It is important to note that the challenges posed by reduced system inertia due to the increasing penetration of variable renewable energy sources (VRES) are not isolated from the hydrological uncertainties the Brazilian power system faces. On the contrary, the decline in synchronous generation places additional operational stress on hydroelectric plants, which have historically provided both frequency regulation and firm energy supply.
This dual pressure—frequency instability due to inverter-based sources and the depletion of water reservoirs due to recurring droughts—reveals the system’s growing vulnerability. As hydroelectric plants can no longer be solely relied upon to fulfill both roles, there is a growing need for a regulatory thermal capacity that simultaneously provides inertial response and long-term reliability.
In this context, nuclear power emerges as a unique asset. Its synchronous operation contributes to grid stability by supplying inertia and frequency support, while its firm generation profile can act as a “virtual reservoir,” complementing hydro in times of scarcity. This dual capability positions nuclear energy not as a substitute but as a structural complement to hydroelectricity within a resilient and decarbonized power system.

4. Conclusions

The ongoing energy transition presents significant challenges to the reliability and stability of power systems, mainly due to the increasing penetration of variable renewable energy sources (VRES), such as solar and wind. The reduction in system inertia resulting from replacing synchronous generators with power electronic inverters undermines the resilience of the electric grid, making it more susceptible to abrupt frequency deviations and systemic failures. In this context, the adoption of strategic solutions becomes essential to ensure the security of energy supply.
This study highlights the contribution of nuclear energy in maintaining the stability of Brazil’s power system. In addition to providing a continuous and reliable baseload supply, nuclear power plants exhibit high inertia capability, acting as stabilizing elements in the interconnected grid.

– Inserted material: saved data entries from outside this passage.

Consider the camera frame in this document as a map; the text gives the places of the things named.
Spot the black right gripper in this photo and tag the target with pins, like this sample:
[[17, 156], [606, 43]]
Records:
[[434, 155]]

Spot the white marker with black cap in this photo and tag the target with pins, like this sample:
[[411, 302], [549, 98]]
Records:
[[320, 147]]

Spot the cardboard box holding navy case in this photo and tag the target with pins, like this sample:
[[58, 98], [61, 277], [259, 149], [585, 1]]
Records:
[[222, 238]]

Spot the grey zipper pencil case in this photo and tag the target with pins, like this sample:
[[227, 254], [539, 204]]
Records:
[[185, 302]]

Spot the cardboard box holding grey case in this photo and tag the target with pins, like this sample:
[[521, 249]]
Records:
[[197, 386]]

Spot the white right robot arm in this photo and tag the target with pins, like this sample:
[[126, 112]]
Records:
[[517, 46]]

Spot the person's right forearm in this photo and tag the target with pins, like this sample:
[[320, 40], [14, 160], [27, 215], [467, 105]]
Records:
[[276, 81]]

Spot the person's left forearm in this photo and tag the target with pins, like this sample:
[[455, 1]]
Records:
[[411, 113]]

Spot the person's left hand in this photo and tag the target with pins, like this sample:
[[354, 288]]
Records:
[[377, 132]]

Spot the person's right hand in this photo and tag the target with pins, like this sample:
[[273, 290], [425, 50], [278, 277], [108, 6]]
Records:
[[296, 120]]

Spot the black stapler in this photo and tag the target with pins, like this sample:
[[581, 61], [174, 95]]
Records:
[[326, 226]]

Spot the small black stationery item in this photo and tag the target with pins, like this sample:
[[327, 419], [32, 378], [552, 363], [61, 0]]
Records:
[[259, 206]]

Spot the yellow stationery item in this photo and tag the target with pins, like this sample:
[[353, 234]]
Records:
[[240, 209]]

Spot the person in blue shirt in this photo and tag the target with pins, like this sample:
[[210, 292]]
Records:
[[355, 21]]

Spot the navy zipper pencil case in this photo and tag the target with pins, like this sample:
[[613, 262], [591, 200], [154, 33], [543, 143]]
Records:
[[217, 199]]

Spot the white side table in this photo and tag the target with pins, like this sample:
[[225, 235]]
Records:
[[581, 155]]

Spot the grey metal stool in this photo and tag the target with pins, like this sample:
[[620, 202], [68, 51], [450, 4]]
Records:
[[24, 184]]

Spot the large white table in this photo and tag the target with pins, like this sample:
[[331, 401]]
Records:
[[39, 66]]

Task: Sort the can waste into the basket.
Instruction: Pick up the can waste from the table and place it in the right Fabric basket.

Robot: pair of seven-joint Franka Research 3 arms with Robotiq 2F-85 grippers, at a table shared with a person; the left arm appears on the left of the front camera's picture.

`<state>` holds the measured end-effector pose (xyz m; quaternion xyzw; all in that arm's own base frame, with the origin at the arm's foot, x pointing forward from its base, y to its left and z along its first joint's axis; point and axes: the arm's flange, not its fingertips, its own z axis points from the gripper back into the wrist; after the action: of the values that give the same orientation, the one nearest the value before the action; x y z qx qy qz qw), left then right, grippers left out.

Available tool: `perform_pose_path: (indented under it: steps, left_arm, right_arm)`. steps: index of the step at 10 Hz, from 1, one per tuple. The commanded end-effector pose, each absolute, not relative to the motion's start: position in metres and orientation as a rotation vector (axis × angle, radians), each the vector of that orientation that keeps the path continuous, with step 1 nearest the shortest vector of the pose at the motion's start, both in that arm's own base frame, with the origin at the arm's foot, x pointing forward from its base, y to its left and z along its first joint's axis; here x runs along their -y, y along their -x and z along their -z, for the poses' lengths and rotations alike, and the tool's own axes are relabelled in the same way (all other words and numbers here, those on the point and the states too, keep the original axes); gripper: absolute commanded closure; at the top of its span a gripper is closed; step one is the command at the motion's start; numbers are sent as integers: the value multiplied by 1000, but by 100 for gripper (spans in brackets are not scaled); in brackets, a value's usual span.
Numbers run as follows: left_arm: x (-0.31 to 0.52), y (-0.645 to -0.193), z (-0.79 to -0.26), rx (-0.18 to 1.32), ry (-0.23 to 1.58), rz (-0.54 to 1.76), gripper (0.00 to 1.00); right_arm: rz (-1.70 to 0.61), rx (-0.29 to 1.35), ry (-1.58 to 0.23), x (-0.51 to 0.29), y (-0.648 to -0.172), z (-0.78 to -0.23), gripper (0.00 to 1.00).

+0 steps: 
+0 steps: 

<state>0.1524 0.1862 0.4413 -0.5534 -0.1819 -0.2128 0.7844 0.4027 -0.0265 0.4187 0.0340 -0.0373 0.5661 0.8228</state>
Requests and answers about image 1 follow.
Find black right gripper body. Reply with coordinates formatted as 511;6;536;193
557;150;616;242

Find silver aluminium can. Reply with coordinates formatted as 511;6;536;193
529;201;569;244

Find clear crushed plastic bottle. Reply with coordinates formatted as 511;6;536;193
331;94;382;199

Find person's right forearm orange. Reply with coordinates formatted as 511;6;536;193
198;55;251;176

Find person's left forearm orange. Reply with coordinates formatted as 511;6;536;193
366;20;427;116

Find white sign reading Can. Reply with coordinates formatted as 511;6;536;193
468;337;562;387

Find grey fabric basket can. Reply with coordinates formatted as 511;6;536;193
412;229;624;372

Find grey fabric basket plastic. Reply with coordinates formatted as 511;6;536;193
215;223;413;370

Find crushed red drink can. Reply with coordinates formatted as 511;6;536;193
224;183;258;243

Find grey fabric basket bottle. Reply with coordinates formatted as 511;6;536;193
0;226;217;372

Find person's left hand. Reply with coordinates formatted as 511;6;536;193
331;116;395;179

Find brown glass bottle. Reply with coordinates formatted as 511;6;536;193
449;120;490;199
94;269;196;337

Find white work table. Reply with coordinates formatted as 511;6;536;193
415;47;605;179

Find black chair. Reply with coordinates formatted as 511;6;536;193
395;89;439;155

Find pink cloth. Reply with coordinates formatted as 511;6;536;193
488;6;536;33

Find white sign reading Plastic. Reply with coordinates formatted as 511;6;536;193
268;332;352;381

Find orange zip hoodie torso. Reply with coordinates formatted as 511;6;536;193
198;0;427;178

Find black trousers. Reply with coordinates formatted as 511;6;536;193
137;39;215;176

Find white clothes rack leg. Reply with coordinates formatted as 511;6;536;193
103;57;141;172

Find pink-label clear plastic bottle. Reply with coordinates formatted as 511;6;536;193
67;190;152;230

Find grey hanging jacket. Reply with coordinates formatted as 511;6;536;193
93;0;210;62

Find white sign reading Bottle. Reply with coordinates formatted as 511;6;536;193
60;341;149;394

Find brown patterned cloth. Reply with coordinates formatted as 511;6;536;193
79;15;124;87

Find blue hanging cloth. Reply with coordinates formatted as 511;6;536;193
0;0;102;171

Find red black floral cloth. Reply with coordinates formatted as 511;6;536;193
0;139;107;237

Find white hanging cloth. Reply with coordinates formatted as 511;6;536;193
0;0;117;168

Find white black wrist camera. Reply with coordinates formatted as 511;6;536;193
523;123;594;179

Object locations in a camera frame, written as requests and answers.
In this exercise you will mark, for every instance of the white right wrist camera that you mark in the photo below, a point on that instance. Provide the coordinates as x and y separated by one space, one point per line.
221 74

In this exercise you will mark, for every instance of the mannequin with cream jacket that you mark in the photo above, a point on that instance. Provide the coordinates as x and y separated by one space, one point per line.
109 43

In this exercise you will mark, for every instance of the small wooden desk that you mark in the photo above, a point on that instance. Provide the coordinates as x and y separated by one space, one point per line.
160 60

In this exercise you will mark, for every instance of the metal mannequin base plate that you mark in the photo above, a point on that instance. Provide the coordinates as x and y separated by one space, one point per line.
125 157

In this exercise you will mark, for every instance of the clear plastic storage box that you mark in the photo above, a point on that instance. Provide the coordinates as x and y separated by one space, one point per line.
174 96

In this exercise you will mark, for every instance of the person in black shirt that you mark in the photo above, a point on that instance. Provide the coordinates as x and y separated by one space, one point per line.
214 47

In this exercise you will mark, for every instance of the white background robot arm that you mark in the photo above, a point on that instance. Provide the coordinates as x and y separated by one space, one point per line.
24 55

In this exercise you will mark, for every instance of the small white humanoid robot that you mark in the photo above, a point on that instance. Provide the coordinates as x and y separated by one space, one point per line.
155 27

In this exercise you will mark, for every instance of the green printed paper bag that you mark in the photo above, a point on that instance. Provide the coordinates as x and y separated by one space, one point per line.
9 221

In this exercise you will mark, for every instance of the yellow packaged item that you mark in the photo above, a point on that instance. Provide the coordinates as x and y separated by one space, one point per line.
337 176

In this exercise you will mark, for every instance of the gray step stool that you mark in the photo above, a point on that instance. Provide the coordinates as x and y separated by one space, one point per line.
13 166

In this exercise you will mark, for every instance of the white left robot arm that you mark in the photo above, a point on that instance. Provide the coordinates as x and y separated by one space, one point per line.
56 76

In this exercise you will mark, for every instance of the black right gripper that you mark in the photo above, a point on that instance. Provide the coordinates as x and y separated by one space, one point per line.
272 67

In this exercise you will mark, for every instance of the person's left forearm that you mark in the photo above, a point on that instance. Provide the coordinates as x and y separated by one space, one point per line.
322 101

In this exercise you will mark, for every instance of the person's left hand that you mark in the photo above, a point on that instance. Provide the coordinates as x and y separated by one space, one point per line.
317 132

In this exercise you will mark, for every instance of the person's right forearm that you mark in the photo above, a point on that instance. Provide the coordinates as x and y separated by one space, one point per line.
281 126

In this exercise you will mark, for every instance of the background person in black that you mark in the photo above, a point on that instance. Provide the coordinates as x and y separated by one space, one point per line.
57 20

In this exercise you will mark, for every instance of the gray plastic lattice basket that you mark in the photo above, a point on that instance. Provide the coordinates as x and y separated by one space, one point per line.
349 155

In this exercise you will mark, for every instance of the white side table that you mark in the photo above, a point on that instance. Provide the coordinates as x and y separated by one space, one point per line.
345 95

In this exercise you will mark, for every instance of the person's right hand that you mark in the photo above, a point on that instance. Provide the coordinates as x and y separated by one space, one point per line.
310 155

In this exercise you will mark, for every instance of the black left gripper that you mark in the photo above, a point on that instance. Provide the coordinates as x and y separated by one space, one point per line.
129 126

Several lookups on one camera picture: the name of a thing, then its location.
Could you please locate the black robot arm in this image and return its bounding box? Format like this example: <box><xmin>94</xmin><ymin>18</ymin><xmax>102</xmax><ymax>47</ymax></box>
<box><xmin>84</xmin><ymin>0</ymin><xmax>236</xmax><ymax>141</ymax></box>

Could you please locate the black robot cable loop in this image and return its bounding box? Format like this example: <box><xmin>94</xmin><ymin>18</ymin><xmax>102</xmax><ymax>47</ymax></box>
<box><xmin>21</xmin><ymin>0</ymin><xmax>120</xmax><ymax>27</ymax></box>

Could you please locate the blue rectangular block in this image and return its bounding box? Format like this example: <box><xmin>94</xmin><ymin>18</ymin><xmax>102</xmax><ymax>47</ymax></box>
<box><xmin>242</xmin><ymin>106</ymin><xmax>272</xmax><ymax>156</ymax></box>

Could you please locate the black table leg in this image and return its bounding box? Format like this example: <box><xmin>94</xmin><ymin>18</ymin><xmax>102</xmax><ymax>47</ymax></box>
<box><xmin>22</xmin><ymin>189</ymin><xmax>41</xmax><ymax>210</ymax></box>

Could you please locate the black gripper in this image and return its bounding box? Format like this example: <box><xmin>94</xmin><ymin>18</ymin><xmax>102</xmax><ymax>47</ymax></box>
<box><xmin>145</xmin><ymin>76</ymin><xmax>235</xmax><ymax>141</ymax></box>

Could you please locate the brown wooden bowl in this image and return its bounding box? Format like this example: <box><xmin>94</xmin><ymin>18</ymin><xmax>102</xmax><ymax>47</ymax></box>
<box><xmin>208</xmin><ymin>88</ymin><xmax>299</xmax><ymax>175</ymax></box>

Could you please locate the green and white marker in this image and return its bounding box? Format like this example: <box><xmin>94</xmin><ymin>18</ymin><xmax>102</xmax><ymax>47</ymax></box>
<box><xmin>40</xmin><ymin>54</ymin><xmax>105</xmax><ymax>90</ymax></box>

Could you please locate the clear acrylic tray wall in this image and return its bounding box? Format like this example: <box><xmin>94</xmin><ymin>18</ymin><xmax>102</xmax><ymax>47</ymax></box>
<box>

The concept of “Nuclear Energy = Water” underscores the equivalence between nuclear generation and hydropower storage capacity, showing that nuclear energy can compensate for the declining regulatory capacity of hydropower reservoirs. Thus, its expansion represents a robust alternative to mitigate the effects of hydrological variability and ensure long-term system stability. The water crises of recent decades have exposed the vulnerability of Brazil’s electricity model, which is genuinely reliant on hydroelectricity.
The case of the São Francisco River Basin, in this investigation, illustrates the growing need for complementary alternatives. The progressive depletion of the regulatory capacity of reservoirs, such as Sobradinho, compromises the predictability of hydroelectric generation, making it essential to strengthen firm and dispatchable energy sources alongside a robust expansion plan for solar and wind renewables.
The analysis of the conversion factor between nuclear energy and hydropower storage indicates that expanding nuclear generation may offer a strategic solution to offset hydrological variability and conserve water resources for multiple uses. In discussions surrounding the choice of primary energy sources for power generation, it is also important to emphasize that preserving system inertia is a fundamental technical requirement for maintaining grid stability. Reliable power systems are essential for economic and social development, and significant disruptions can have severe consequences for industries, hospitals, and other critical infrastructure.
Therefore, ensuring that electric grids continue operating with high stability levels must be a top priority in any energy transition strategy. Moreover, implementing complementary strategies, such as synchronous condensers, synthetic inertia, and fast frequency reserve markets, can help mitigate the impacts of inertia reduction. However, these solutions still face technical and economic challenges and require ongoing investments to enable large-scale deployment. International experience shows that the diversification of the energy mix must be carried out in a balanced manner, ensuring integration between renewable sources and dispatchable, high-inertia technologies.
Countries that have rapidly pursued power sector decarbonization without adequately considering the need for system stability have faced operational difficulties and rising grid operation costs. Accordingly, Brazil must recognize the importance of strategic energy planning, including nuclear power as a foundational pillar in transitioning toward a low-carbon energy matrix.
It is also necessary to consider that the importance of inertia is closely tied to the current architecture of power systems, which are based on alternating current (AC) with historically narrow operational tolerances for frequency and voltage. In the long term, should a migration toward direct current (DC) systems occur, featuring electronically controlled loads and more tolerant operating ranges, the role of inertia could be redefined. Nevertheless, such a scenario remains speculative and distant from the current reality of most power grids. Whilst the AC paradigm prevails, inertia will remain a non-negotiable cornerstone of operational stability, and resources that provide it robustly, such as nuclear generation, must be treated as strategic assets.
In conclusion, this study demonstrates that expanding nuclear power generation in Brazil can compensate for the declining regulatory capacity of hydropower reservoirs and enhance grid stability. The established equivalence between nuclear energy and hydropower storage highlights the potential of nuclear power as a reliable baseload source.
Future research should focus on developing detailed planning models and assessing the economic and environmental impacts of such expansions.
The formulation of public policies, regulatory frameworks, and operational procedures that acknowledge the technical, economic, and operational balance among energy sources and end-use demands will be essential to consolidating a modern, robust, and future-ready power matrix for the 21st century.

Author Contributions

Conceptualization, I.L.D. and W.B.; methodology, I.L.D.; software, I.L.D.; validation, I.L.D., W.B. and D.F.d.S.; formal analysis, W.B. and D.F.d.S.; investigation, I.L.D. and D.F.d.S.; resources, I.L.D.; data curation, I.L.D. and W.B.; writing—original draft preparation, I.L.D. and D.F.d.S.; writing—review and editing, W.B.; visualization, W.B.; supervision, W.B. and D.F.d.S. All authors have read and agreed to the published version of the manuscript.

Funding

This research received no external funding.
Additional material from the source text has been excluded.